La junte guinéenne cherche des ralliements
Les putschistes en Guinée ont appelé ce mardi les représentants de la communauté internationale à plus de compréhension. En quête d’une bénédiction internationale, la junte a nommé un “civil” au poste de Premier ministre, comme pour étayer ses propos.
- Les putschistes ont rencontré les émissaires de la communauté internationale, notamment les ambassadeurs des pays du G8, des représentants de l’ONU, du Fonds monétaire internationale (FMI) et de la Banque mondiale. Le chef de la junte, le capitaine Dadis Camara a, à l’occasion, appelé l’assistance à comprendre, à coopérer et à encourager le nouveau régime pour “réussir cette transition qui devrait aboutir à des élections réellement démocratiques”, ajoutant que les sanctions ne résoudront pas les problèmes de la Guinée, mais bien au contraire, enfonceront le pays dans le désespoir.
- L’Union africaine a pour rappel suspendu la Guinée des activités de l’organisation jusqu’au “retour de l’ordre constitutionnel”, pour lequel elle prendra, en temps utile, toutes les autres mesures prévues par la déclaration de Lomé pour le hâter.
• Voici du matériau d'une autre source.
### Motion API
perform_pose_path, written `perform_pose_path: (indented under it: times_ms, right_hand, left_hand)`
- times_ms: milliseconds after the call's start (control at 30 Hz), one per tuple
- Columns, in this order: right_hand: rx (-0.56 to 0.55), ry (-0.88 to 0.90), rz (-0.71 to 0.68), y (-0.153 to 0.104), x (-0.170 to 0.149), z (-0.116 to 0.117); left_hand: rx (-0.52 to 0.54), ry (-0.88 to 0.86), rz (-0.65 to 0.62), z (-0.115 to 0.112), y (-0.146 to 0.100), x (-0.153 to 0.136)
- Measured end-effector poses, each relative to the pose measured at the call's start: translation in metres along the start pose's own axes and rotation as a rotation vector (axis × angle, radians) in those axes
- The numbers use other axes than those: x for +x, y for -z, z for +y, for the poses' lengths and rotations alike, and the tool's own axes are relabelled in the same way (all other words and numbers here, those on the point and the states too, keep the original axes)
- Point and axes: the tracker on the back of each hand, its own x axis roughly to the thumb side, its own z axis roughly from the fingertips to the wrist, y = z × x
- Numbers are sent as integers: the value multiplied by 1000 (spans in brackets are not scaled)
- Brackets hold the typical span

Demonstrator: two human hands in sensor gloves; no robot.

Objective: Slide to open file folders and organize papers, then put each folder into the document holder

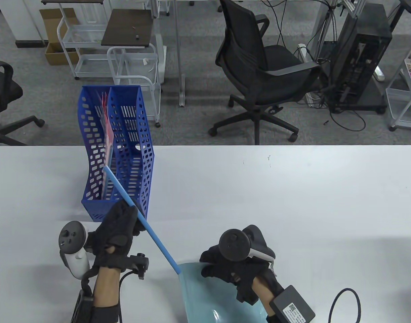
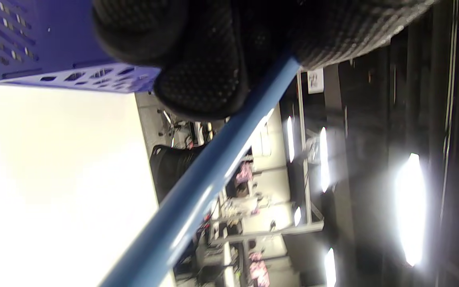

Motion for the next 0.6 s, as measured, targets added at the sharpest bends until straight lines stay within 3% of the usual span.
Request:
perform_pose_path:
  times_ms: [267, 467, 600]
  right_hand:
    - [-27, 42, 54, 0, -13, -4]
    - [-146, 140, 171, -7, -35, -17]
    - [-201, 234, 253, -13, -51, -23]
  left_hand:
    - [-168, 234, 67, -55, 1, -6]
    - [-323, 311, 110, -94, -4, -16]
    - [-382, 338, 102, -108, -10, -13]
La junte a, juste après, envoyé son représentant, le général Mamadouba Toto Camara en Guinée-Bissau et au Mali, débuts d’une tournée d’explication en Afrique de l’ouest. Le président sénégalais avait lui appelé dès vendredi à soutenir les putschistes.
- S’agissant de la date de la tenue des élections, contestée par la communauté internationale, le capitaine Moussa Dadis Camara parait prêt à négocier. Il a déclaré devant les émissaires de la communauté internationale que la date de 2010, promise par la junte, n’était “pas absolue”. “Cela peut être dans six mois, huit mois, dix mois et au-delà. Ca dépendra du peuple de Guinée”.
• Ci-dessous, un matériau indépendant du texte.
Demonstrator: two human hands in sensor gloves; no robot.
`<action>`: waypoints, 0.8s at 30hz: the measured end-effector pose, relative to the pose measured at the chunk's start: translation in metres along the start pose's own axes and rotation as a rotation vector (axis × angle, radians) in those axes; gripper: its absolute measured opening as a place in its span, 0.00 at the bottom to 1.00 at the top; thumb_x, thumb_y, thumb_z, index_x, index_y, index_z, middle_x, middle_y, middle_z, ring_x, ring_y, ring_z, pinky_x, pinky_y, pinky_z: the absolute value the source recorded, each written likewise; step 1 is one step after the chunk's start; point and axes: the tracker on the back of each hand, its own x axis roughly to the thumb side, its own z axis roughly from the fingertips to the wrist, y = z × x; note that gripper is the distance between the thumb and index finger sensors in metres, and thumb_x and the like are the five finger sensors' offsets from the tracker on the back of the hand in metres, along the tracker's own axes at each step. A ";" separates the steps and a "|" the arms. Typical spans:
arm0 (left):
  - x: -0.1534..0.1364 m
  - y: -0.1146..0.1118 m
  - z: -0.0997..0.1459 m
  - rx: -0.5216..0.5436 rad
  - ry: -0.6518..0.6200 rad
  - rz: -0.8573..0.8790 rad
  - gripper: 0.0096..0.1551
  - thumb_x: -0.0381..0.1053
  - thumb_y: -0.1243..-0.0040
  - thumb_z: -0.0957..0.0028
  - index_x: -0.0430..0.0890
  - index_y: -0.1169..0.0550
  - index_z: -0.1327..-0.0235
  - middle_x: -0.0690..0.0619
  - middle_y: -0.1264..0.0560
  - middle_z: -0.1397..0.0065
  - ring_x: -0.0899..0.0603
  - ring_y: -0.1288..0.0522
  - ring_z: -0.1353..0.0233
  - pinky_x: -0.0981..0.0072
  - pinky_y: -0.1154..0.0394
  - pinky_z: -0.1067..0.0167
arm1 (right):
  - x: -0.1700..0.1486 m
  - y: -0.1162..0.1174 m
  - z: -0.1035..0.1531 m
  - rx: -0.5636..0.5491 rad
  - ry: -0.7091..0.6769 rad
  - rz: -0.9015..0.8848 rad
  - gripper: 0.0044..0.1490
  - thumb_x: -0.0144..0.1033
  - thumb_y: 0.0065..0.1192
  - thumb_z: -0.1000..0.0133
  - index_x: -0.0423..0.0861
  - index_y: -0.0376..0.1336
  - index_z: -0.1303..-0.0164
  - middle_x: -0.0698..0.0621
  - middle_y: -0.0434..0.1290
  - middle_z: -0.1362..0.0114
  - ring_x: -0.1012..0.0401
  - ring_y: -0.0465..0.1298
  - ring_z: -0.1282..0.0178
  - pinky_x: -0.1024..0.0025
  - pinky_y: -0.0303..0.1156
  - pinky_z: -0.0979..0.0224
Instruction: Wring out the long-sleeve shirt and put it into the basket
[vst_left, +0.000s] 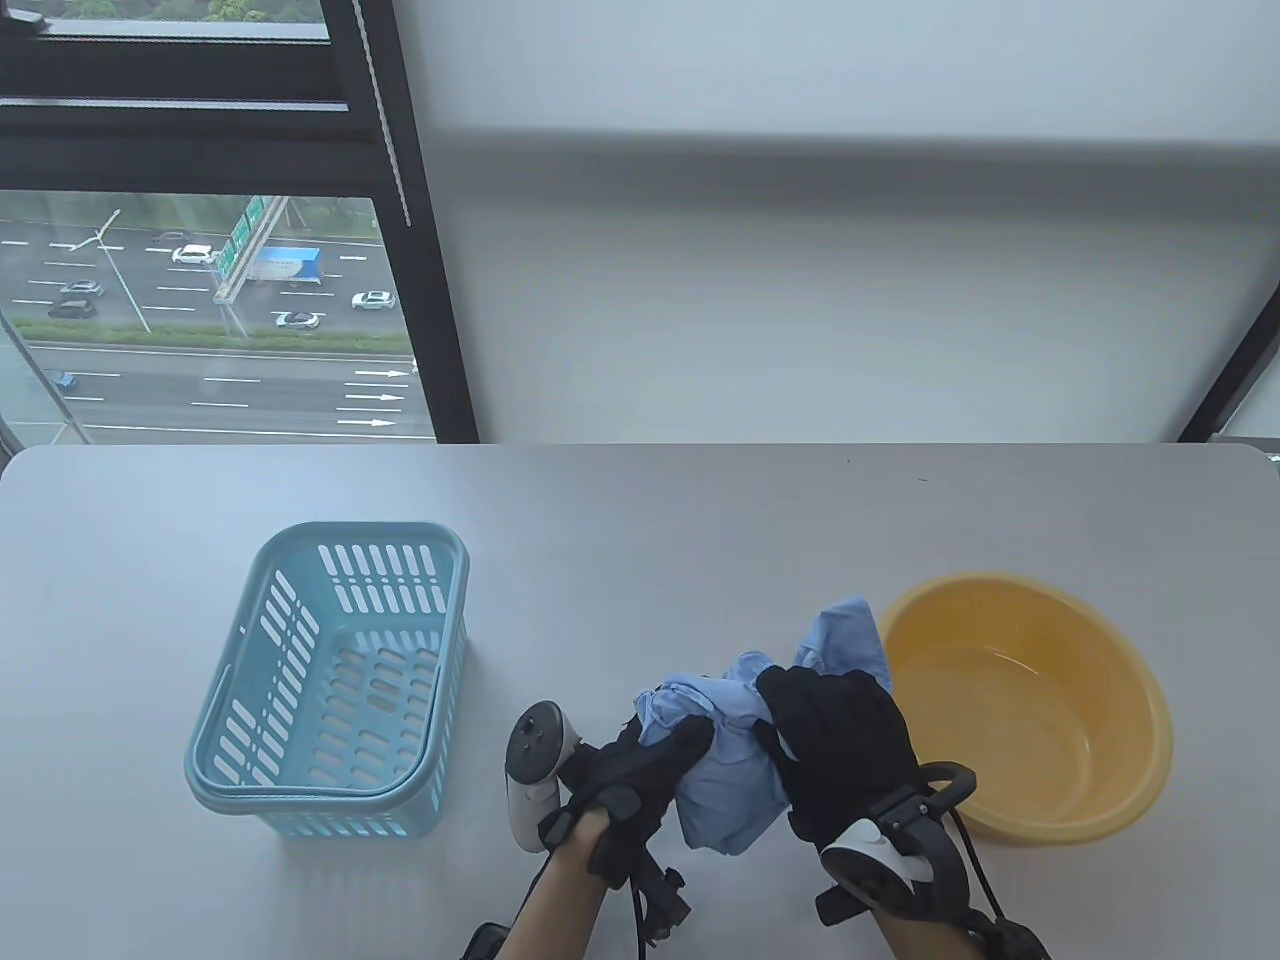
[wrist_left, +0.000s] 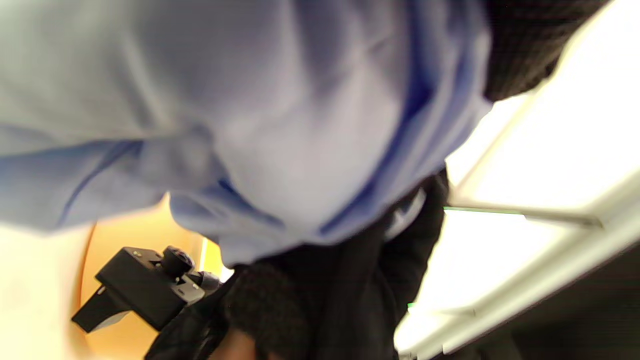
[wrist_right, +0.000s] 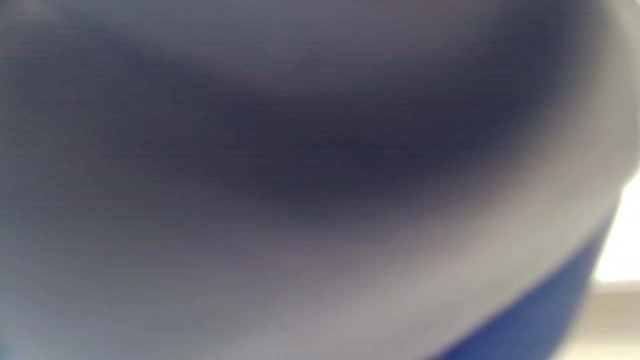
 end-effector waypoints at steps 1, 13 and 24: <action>0.006 -0.002 0.000 -0.015 -0.004 -0.061 0.62 0.79 0.32 0.44 0.43 0.47 0.17 0.45 0.29 0.26 0.37 0.23 0.33 0.39 0.30 0.33 | -0.001 -0.001 0.000 -0.009 0.002 -0.009 0.30 0.54 0.51 0.32 0.54 0.59 0.22 0.54 0.72 0.28 0.54 0.76 0.38 0.49 0.68 0.26; 0.053 -0.002 0.017 0.346 -0.213 -0.489 0.45 0.63 0.18 0.48 0.45 0.31 0.28 0.50 0.18 0.39 0.43 0.14 0.48 0.48 0.18 0.46 | 0.002 -0.002 -0.001 -0.002 0.031 -0.068 0.39 0.61 0.50 0.33 0.53 0.49 0.15 0.49 0.63 0.18 0.49 0.74 0.30 0.47 0.65 0.23; 0.106 0.021 0.049 0.662 -0.410 -0.691 0.44 0.63 0.20 0.46 0.46 0.31 0.27 0.50 0.19 0.39 0.43 0.14 0.47 0.48 0.19 0.46 | -0.002 -0.001 0.002 -0.011 0.022 -0.093 0.51 0.69 0.41 0.33 0.53 0.30 0.12 0.43 0.37 0.10 0.37 0.52 0.16 0.39 0.48 0.18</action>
- La junte qui a pris le pouvoir il y a une semaine au lendemain de la mort du président guinéen Lansana Conté, tente plus que jamais de convaincre le monde du bien-fondé de son action, essayant de se donner l’allure d’un sauveteur au secours de la Guinée. De plus, son chef souligne: “On a pris le pouvoir sans effusion de sang, vous devriez nous remercier pour cela”.
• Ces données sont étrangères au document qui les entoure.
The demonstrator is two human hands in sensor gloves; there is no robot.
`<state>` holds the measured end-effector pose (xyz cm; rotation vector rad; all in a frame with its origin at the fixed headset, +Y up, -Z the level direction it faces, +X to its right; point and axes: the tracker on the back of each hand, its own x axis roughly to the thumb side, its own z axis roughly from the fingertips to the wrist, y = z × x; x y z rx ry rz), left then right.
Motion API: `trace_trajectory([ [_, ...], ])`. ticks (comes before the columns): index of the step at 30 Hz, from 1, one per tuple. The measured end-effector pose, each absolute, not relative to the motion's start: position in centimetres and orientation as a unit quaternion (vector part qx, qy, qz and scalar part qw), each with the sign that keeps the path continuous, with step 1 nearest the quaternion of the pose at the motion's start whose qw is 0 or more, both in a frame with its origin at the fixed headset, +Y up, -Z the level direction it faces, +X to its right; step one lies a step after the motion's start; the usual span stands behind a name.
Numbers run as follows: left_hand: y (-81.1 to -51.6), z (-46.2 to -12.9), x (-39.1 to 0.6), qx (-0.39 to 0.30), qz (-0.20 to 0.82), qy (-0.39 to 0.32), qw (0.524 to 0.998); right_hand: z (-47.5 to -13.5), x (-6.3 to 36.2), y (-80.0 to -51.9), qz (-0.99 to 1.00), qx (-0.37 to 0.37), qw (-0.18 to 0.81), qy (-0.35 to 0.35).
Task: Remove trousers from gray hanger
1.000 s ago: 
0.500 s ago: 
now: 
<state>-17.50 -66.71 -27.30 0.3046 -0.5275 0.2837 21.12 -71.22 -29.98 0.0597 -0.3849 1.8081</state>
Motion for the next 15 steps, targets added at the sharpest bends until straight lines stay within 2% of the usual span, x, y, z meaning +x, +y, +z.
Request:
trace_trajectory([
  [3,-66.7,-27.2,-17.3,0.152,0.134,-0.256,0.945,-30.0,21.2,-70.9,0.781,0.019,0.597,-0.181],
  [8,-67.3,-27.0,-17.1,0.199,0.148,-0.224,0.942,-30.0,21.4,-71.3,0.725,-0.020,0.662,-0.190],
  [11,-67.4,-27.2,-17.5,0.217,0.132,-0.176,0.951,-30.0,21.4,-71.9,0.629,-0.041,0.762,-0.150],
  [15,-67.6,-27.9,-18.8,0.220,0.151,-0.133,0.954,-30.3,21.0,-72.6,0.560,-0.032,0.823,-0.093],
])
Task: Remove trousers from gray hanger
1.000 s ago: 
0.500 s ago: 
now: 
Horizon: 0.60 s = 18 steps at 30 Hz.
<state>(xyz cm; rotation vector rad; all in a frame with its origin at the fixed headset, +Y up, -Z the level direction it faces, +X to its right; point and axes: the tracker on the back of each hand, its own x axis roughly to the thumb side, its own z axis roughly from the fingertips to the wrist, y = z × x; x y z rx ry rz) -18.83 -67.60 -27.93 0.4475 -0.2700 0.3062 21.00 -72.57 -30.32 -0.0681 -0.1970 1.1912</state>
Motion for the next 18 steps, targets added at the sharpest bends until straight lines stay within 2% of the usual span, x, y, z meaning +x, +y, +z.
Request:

- Pour montrer que le pouvoir n’est pas leur objectif, les putschistes ont nommé ce mardi “un civil”, un banquier, Kabiné Komara, comme Premier ministre.
- Le nouveau chef du gouvernement précédemment à la Banque Africaine d’Import Export (Afreximbank) en Egypte, avait été “réclamé”, en vain, par l’opposition, à l’époque de Conté. Ce technocrate, depuis treize ans en Egypte, a fini par rentrer au bercail. Il aura cependant du pain sur la planche avec plus de 5 millions d’habitants vivant sous le seuil de pauvreté malgré les immenses richesses du sous-sol (bauxite, fer, diamants, or…), en raison de la corruption et d’une gestion désastreuse.